Comment dresser une cellule ?
Lors d'une expérience de neuf jours, une équipe de scientifiques du
Centre de recherches sur la cognition animale (CNRS/Université
Toulouse III Paul Sabatier) a confronté différents groupes de ce
protiste à des substances amères mais inoffensives, qu'ils devaient
traverser afin d'atteindre une source de nourriture. Un groupe était
ainsi confronté à un "pont" imprégné de quinine, un autre à un pont
de caféine tandis qu'un groupe témoin devait simplement passer sur
un pont non imprégné. Au tout début réticents à franchir les
substances amères, les protistes ont appris au fur et à mesure des
jours qu'elles étaient inoffensives et les ont traversées de plus en
plus rapidement, se comportant au bout de six jours de la même façon
que le groupe témoin.
La cellule a donc appris à ne plus craindre une substance
inoffensive après y avoir été confrontée à plusieurs reprises, un
phénomène que les scientifiques nomment habituation. Au bout de deux
jours sans contact avec la substance amère, le protiste retrouve son
comportement initial de méfiance. Par ailleurs, un protiste habitué
à la caféine manifeste un comportement de défiance vis-à-vis de la
quinine, et inversement. L'habituation est donc bien spécifique à
une substance donnée.
L'habituation est une forme d'apprentissage rudimentaire qui a été
caractérisée chez l'aplysie (un invertébré aussi appelé lièvre de
mer).
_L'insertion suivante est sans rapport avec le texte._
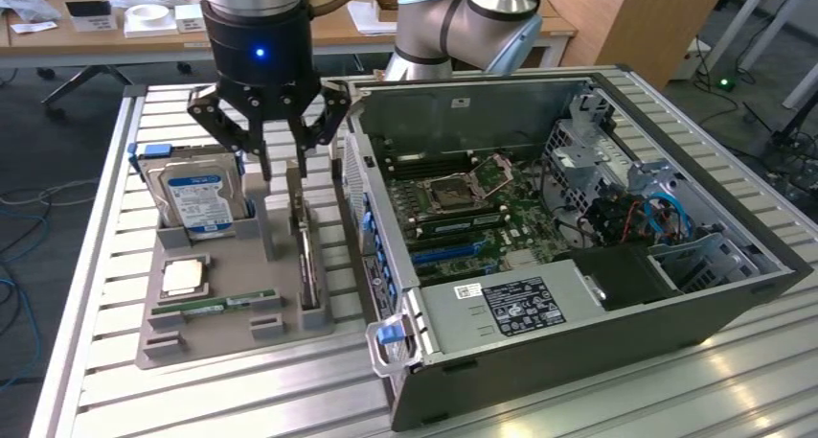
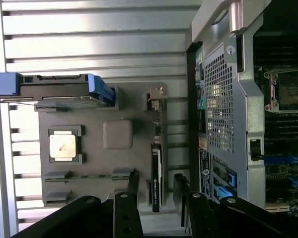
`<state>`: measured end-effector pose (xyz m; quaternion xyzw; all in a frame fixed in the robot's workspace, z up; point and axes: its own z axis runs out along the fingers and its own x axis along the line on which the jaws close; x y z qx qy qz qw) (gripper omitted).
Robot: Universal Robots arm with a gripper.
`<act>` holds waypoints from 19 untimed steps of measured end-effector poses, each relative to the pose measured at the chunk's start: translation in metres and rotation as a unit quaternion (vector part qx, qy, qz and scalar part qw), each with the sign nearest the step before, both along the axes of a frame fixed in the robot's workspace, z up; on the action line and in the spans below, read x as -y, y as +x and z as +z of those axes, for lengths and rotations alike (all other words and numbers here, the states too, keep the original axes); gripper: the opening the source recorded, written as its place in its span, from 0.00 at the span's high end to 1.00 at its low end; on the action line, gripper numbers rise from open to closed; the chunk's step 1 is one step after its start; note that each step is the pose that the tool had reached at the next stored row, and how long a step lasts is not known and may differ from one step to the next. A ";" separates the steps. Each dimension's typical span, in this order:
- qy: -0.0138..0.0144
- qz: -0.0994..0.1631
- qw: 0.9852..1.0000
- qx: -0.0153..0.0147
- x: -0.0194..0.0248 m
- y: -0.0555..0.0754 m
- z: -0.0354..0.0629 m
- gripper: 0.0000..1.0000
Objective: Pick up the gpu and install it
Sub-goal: 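Pick up the gpu and move the gpu toward the slot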
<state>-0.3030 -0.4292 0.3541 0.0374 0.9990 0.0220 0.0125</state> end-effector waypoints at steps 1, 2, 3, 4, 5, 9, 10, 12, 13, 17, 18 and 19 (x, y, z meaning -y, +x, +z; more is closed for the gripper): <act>0.000 0.000 1.000 0.000 0.0000 0.000 -0.0019 0.58; 0.000 0.000 1.000 0.000 0.0000 0.000 -0.0038 0.58; 0.000 0.000 1.000 0.000 0.0000 0.000 -0.0056 0.58; 0.000 0.000 1.000 0.000 0.0000 0.000 -0.0073 0.58; 0.000 0.000 1.000 0.000 0.0000 0.000 -0.0089 0.58; 0.000 0.000 1.000 0.000 0.0000 0.000 -0.0153 0.58; 0.000 0.000 1.000 0.000 0.0000 0.000 -0.0171 0.58; 0.000 0.000 1.000 0.000 0.0000 0.000 -0.0199 0.58; 0.000 0.000 1.000 0.000 0.0000 0.000 -0.0210 0.58; 0.000 0.000 1.000 0.000 0.0000 0.000 -0.0242 0.58; 0.000 0.000 1.000 0.000 0.0000 0.000 -0.0250 0.58; 0.000 0.000 1.000 0.000 0.0000 0.000 -0.0259 0.58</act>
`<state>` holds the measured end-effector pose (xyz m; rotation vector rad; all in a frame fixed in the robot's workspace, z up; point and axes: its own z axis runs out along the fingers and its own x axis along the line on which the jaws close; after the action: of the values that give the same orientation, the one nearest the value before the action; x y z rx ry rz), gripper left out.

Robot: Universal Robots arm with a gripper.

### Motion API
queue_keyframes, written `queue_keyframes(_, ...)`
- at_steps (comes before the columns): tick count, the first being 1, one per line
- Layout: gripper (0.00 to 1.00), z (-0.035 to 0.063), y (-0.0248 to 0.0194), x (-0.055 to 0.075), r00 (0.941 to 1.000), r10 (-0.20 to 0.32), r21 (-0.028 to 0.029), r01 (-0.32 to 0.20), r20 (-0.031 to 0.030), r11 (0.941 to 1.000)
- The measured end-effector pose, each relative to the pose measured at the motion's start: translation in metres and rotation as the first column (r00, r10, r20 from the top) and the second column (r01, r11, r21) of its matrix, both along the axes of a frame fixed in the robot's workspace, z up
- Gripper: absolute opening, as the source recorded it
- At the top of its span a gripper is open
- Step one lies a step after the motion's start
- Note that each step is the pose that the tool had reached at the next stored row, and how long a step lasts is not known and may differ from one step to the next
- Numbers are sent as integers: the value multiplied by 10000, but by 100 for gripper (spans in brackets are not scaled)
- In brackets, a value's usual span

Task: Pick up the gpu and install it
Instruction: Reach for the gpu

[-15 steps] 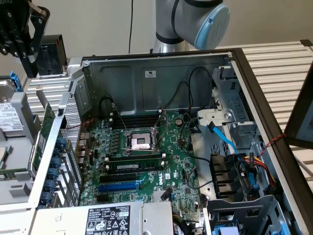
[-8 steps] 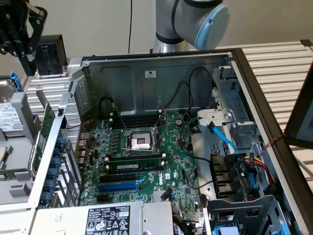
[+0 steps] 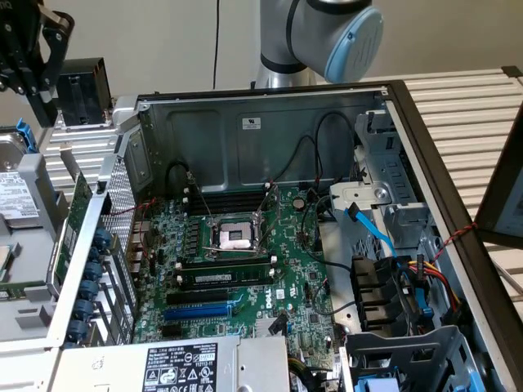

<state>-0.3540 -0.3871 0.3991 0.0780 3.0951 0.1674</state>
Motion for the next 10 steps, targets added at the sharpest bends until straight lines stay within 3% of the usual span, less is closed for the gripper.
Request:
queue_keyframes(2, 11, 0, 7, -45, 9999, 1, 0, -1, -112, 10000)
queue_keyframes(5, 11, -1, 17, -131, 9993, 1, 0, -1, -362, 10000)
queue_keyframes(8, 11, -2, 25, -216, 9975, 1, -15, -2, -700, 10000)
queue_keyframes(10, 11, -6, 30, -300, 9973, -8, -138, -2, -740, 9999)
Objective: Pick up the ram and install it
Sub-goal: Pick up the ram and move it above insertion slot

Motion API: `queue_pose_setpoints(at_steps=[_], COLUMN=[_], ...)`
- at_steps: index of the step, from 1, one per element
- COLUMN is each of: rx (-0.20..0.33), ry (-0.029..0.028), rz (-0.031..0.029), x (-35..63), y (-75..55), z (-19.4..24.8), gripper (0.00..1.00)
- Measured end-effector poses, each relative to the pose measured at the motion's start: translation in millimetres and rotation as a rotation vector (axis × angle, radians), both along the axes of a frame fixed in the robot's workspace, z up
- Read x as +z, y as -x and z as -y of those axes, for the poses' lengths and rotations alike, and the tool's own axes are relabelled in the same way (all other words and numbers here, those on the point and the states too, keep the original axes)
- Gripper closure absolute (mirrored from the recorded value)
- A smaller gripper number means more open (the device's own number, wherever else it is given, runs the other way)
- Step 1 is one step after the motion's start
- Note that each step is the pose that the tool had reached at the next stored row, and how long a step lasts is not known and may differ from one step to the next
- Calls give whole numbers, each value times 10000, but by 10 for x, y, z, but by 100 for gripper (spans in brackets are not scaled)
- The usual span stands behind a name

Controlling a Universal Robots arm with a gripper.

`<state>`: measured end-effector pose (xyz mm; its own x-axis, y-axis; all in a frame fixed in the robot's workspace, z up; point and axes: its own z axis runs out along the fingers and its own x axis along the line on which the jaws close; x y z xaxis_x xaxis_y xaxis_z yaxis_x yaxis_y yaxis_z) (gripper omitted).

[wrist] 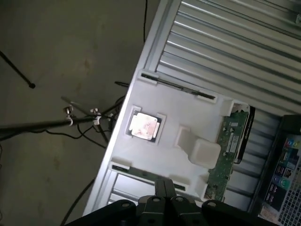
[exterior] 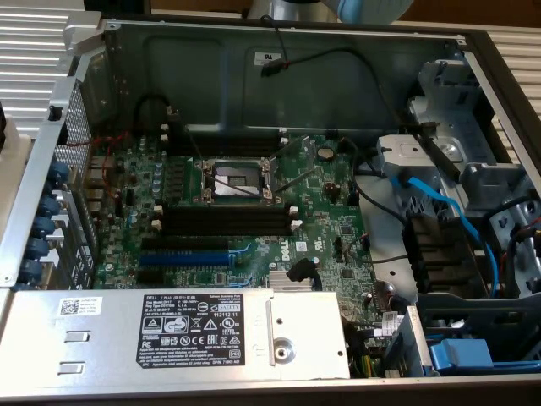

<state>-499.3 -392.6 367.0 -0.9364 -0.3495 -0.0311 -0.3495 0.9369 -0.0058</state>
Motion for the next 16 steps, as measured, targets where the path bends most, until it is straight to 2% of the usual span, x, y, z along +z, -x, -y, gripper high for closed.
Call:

Cette forme d'apprentissage existe chez tous les animaux, mais
n'avait encore jamais été trouvée chez un organisme dépourvu de
système nerveux. Cette découverte chez un protiste, lointain cousin
des plantes, champignons et animaux, apparu sur Terre environ 500
millions d'années avant l'homme, permet de mieux comprendre les
origines de l'apprentissage, qui précède de loin celles des systèmes
nerveux. Elle ouvre également la possibilité de rechercher des types
d'apprentissage chez d'autres organismes très simples comme les
virus ou les bactéries.
Source principale :
Habituation in non-neural organisms: Evidence from slime moulds,
Romain P. Boisseau, David Vogel & Audrey Dussutour. Proceedings of
the Royal Society B, 27 avril 2016. DOI : 10.1098/rspb.2016.0446.